The ex-president seems to presume, for instance, that the
political elite, in seeking public office, are keen on rendering service to
this country; and as such, he advised that there always would be other openings
for service if one loses out on an office being sought in a particular poll. Experience
shows however that a negligible few, if at all, among contenders in Nigerian
elections seek public office to render service. Hence the idea of ‘chief
servant’ or ‘assistant chief servant,’ as the ex-president teased, does not
genuinely resonate.
Truth is, the intention of most Nigerian politicians in
seeking public office is never to serve, but rather to profiteer from those
offices. The bloated returns – licit and illicit – that attend political
offices in this country are more than sufficient motivation for the unbridled
desperation we see. In the familiar parlance of politics, public offices are ‘captured’
(Obasanjo himself used that word in regard of the 2003 poll), not won by way of
uninfringed pleasure of voters. And to a typical politician, electoral contests
are concerted heists by another name; against which the election management
body must continually wage a counter-battle to the extent of its integrity
quotient.
Meanwhile, it isn’t that the governance model we have
adopted and the statutory framework for its enactment really help the zero-sum
political culture. For instance, the winner-takes-all endgame of the
presidential system we run on first-past-the-post track rules cannot but fuel
raw desperation in power predators, much unlike the everyone-gets-a-pie outcome
of the proportional representation model.

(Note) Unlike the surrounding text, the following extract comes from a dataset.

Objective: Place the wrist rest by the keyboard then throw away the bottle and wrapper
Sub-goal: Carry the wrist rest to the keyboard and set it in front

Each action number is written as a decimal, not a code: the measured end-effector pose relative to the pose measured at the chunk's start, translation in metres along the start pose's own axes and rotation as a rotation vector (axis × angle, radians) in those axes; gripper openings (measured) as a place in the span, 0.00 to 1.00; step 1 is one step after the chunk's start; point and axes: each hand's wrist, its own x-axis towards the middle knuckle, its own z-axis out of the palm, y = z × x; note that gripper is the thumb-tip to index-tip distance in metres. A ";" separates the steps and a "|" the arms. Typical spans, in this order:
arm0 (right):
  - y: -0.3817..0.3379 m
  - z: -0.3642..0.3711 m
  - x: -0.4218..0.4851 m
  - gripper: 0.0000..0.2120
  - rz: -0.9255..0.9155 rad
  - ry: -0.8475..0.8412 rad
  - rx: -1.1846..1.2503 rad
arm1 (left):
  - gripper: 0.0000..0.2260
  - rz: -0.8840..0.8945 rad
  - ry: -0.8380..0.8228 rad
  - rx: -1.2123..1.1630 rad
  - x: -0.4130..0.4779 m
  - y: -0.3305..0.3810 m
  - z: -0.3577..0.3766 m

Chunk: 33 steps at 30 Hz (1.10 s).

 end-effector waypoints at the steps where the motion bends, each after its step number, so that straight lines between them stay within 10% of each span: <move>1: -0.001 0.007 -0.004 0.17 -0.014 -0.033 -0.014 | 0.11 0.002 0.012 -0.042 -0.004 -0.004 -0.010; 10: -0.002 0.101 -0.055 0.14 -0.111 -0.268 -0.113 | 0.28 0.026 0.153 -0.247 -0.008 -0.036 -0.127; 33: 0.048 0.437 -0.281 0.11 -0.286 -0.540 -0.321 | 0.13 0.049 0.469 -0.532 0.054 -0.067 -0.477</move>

You could argue, of course, that the
winner-takes-all model works perfectly well in the United States from where it
was copied. But also bear in mind the sophistication of that country’s legal
architecture and the norms enshrined through centuries of unbroken practice,
among other things.
So, what do we make of Obasanjo’s new ideology? My view is:
the ex-president did great service by pointing out the path of rectitude for
political culture in Nigeria at the cost of tacit self-repudiation. He is like
a prodigal returnee speaking out to the following effect: ‘Track back from that
ruinous road you are committed to; never mind that I have not myself been a
good example of what is right to do!’ He should by all means be heeded and his
wise counsel taken to heart by his addressees, that is politicians, like it is
scripture.
But
the point must also be made that the infamy of our political culture in this
country will not end in self-willing morality. There is a crying need to rework
the governing statutes, and no time seems more opportune than now, with the
ongoing review of the electoral laws. We could well begin by taking out the
perks that make political offices so attractive.